EXERCISE REQUIREMENTS:
Images don't belong in the copy. Output the rest of the data exactly.

● ● ●

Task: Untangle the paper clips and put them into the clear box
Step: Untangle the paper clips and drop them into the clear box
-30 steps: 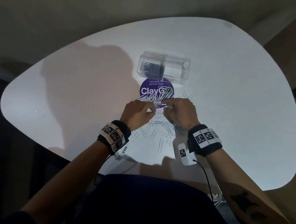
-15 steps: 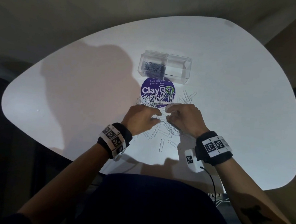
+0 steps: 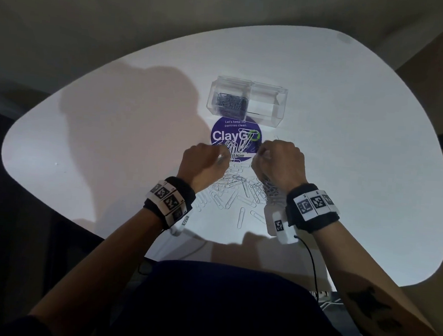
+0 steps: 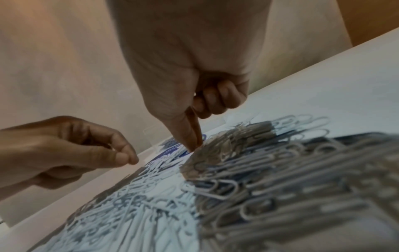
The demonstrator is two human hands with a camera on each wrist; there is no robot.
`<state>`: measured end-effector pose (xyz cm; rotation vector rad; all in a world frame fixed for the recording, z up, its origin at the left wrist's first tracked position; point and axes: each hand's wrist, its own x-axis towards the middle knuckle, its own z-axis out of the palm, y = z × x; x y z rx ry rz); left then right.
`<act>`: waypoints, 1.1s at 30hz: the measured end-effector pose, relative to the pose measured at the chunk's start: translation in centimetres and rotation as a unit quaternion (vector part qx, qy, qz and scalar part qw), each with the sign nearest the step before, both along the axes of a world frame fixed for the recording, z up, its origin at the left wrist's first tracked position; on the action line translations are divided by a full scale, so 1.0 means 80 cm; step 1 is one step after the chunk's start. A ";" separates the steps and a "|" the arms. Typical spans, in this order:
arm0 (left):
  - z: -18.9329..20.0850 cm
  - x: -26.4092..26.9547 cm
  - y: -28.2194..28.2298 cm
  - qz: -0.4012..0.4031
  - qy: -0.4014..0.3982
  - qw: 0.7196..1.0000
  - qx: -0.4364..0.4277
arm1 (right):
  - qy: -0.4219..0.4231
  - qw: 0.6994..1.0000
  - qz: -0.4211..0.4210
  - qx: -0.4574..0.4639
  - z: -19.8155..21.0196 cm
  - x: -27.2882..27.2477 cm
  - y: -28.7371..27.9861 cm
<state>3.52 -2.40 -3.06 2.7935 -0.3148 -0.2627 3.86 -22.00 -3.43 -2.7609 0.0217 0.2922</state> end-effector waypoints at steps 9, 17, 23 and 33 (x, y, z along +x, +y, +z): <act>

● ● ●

SOLUTION FOR THIS PROBLEM:
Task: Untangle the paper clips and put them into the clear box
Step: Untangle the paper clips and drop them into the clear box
-30 steps: 
-15 steps: 
+0 steps: 
+0 steps: 
The demonstrator is two human hands with a camera on each wrist; there is no robot.
`<state>`: measured end-effector pose (xyz cm; rotation vector rad; all in a world frame fixed for the recording, z up, its origin at the left wrist's first tracked position; point and axes: each hand's wrist, its own x-axis towards the middle knuckle, its own z-axis out of the palm, y = z × x; x y z rx ry rz); left then right.
`<act>`: waypoints, 1.1s at 30hz: the measured end-effector pose, relative to the pose measured at the chunk's start: translation in centimetres and rotation as a unit quaternion (vector part qx, qy, qz and scalar part qw), each with the sign nearest the step before, both along the axes of a world frame fixed for the recording, z up, its origin at the left wrist's first tracked position; on the action line translations are divided by a full scale, so 1.0 means 80 cm; step 1 is one step after the chunk's start. A ";" separates the steps and a "|" the arms. Typical spans, in this order:
arm0 (left):
  - z: -18.9329..20.0850 cm
  - x: -26.4092..26.9547 cm
  - y: -28.2194..28.2298 cm
  - qz: -0.4012..0.4031
  - qy: -0.4014..0.3982
  - qw: 0.7196..1.0000
  - qx: -0.4364..0.4277
arm1 (right):
  - qy: -0.4219..0.4231
  - qw: 0.6994..1.0000
  - qz: -0.4211..0.4210
  - qx: -0.4574..0.4639
  - z: -19.8155..21.0196 cm
  - x: -27.2882..27.2477 cm
  - y: -28.7371..27.9861 cm
<state>3.52 -2.40 -3.06 2.7935 -0.3148 -0.2627 3.86 -22.00 -3.43 -2.7609 0.0217 0.2922</state> end-effector waypoints at steps 9, 17, 23 and 33 (x, y, z along +x, +y, +z): <act>

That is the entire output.